Нагнувшись несколько вперед, распустив платье на произвол ветра, она, казалось, летела к хорошо знакомой усадьбе, заливаясь звонкою песней. Приблизившись к селению, она остановилась на минуту, поглядела кругом и опять бросилась вперед по дорожке к барскому дому через огороды.

Пан Адам, недавно восставший от сна, сидел на крыльце в пестром халате и сосал длинный чубук, вдруг, словно привидение, явилась перед ним знакомая, красиво одетая, улыбающаяся девушка, первые движения Азы были самые сладострастные позы испанской пляски.

— Ха, ха, ха! Пан Адам тосковал по мне, а я тосковала по нему и вот воротилась в Стависки. Видишь, опять пришла пожить с тобой, бросить тебе за пазуху горячий уголь и улететь как аист…

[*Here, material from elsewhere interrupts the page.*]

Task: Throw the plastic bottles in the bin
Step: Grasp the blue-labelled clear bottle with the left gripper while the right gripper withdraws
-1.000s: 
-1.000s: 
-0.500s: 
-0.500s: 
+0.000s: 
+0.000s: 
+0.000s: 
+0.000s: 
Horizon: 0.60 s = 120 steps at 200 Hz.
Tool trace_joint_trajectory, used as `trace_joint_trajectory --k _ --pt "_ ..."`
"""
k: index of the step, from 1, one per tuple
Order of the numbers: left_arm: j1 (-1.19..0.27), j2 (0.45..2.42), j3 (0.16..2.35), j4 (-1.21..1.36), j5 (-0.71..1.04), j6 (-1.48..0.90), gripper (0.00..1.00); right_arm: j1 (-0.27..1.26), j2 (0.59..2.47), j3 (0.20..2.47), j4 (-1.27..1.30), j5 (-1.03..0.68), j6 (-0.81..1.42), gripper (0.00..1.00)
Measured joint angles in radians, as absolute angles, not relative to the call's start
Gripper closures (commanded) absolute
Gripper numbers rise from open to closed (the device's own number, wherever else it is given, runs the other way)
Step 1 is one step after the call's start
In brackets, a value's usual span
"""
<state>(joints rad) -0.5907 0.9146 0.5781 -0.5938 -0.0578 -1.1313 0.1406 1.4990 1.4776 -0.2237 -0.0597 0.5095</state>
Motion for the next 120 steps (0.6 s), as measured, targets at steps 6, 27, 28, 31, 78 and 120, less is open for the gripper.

Безжизненное лицо молодого вдовца мгновенно изменилось при виде страстной цыганки, глаза заблистали, уста искривились улыбкой. Наконец он вскочил с места и бросился к Азе.

— А! Это ты? Возможно ли?

— Я! Я! — крикнула Аза, бросаясь ему на шею и бешено сжимая его в своих объятиях. — Ты не забыл меня, нет?

— Откуда ты?

— Упала с неба, ветер принес… Сгрустнулось что-то, пожалела тебя — и опять пришла.

— И ты будешь моей? — воскликнул пан в увлечении.

— Нет, — оттолкнув его, отвечала Аза, — ты будешь моим, а я ничьей не буду. Я свободна!

Она гордо выпрямилась и еще раз повторила свое отрицание.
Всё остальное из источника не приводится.